We see what’s happening already, these two bobbing and weaving and pushing and running, but returning, always returning. Soon their sharing dinners and drinks, he stays over one night but sleeps on the couch. Are we watching a HimToo moment in the making? Or have our minds just been conditioned to go there, because the play certainly doesn’t seem in a hurry to get anywhere, instead suggesting a genuine meeting of soul and mind, he sharing his new novel with her, chapter by just-written chapter, including a truly disturbing development that an unfazed Bella sets to analyzing, a teacher through and through and maybe just a bit low-key delighted in his trust and in his talent and in the fact that he sought out her own little-read book and praises it with the same care she showed his. In each other, they recognize themselves and, finally, someone else.
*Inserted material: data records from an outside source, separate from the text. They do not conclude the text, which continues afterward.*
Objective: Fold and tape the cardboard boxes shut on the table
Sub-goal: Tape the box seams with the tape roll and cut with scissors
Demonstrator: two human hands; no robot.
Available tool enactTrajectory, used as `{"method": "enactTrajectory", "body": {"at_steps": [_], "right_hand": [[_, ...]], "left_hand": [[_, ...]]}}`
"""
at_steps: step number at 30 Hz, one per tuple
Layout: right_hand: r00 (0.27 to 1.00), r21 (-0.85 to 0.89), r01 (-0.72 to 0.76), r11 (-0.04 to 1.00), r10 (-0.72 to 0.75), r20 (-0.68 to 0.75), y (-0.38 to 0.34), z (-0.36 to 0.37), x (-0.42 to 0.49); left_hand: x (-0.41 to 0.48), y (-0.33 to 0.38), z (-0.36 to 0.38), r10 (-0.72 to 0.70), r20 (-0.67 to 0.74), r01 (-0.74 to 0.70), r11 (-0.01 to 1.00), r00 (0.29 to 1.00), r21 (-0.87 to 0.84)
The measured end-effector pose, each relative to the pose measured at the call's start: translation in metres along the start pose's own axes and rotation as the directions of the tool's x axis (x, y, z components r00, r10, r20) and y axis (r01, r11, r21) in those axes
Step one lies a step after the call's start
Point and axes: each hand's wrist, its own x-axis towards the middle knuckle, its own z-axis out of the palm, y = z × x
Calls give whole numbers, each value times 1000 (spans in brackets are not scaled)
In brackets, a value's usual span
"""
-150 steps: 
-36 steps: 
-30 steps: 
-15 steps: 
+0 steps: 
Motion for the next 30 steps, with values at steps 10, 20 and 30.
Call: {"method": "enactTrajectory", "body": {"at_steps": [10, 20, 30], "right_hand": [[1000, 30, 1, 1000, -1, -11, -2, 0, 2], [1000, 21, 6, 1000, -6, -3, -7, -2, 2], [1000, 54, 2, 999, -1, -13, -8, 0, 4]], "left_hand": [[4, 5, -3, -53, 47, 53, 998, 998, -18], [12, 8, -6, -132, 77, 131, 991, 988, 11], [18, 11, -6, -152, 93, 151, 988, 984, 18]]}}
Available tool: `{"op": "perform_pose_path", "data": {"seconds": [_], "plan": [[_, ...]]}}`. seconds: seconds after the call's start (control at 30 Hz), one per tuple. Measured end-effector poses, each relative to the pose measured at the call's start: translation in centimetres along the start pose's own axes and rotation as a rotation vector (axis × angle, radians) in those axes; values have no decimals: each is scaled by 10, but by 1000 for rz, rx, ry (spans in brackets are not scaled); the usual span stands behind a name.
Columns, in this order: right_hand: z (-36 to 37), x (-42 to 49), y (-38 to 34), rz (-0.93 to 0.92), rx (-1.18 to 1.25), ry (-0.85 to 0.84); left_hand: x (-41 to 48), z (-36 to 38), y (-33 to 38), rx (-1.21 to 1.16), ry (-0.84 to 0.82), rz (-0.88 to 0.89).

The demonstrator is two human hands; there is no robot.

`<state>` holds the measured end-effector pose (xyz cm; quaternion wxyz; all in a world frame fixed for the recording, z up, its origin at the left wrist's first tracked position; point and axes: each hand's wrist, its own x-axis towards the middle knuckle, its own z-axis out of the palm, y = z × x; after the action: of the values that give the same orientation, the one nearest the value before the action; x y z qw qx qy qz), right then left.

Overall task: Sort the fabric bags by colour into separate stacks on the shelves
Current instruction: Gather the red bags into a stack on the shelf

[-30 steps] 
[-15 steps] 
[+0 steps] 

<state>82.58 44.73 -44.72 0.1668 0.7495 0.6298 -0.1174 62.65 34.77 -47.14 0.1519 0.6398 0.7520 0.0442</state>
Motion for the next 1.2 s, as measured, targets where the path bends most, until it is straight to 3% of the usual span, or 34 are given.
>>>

But a gentle, step-too-far brush of his hand against her cheek brings it all to a stop. He doesn’t visit anymore, she misses their talks but has other things on her mind: The cancer has gotten worse. She begins to plan her suicide.

And that’s where I’ll leave you, though Rapp doesn’t. He’s already dropped references to favored books besides Crime and Punishment. Like Old Yeller and Franny and Zooey. We know Bella and Christopher will reunite, we just don’t know when or how. We know a mention of Old Yeller doesn’t necessarily mean someone’s gonna get put down, but it doesn’t mean she’s not.

Don’t worry, you won’t guess. Besides, The Sound Inside – I haven’t even revealed what the title means – has gotten us where we’re going well before it reaches whatever way it will end. We started by watching two damaged souls, portrayed with exquisite tenderness and edge, moving toward something like grace. We know from plenty of books they’ll find something human.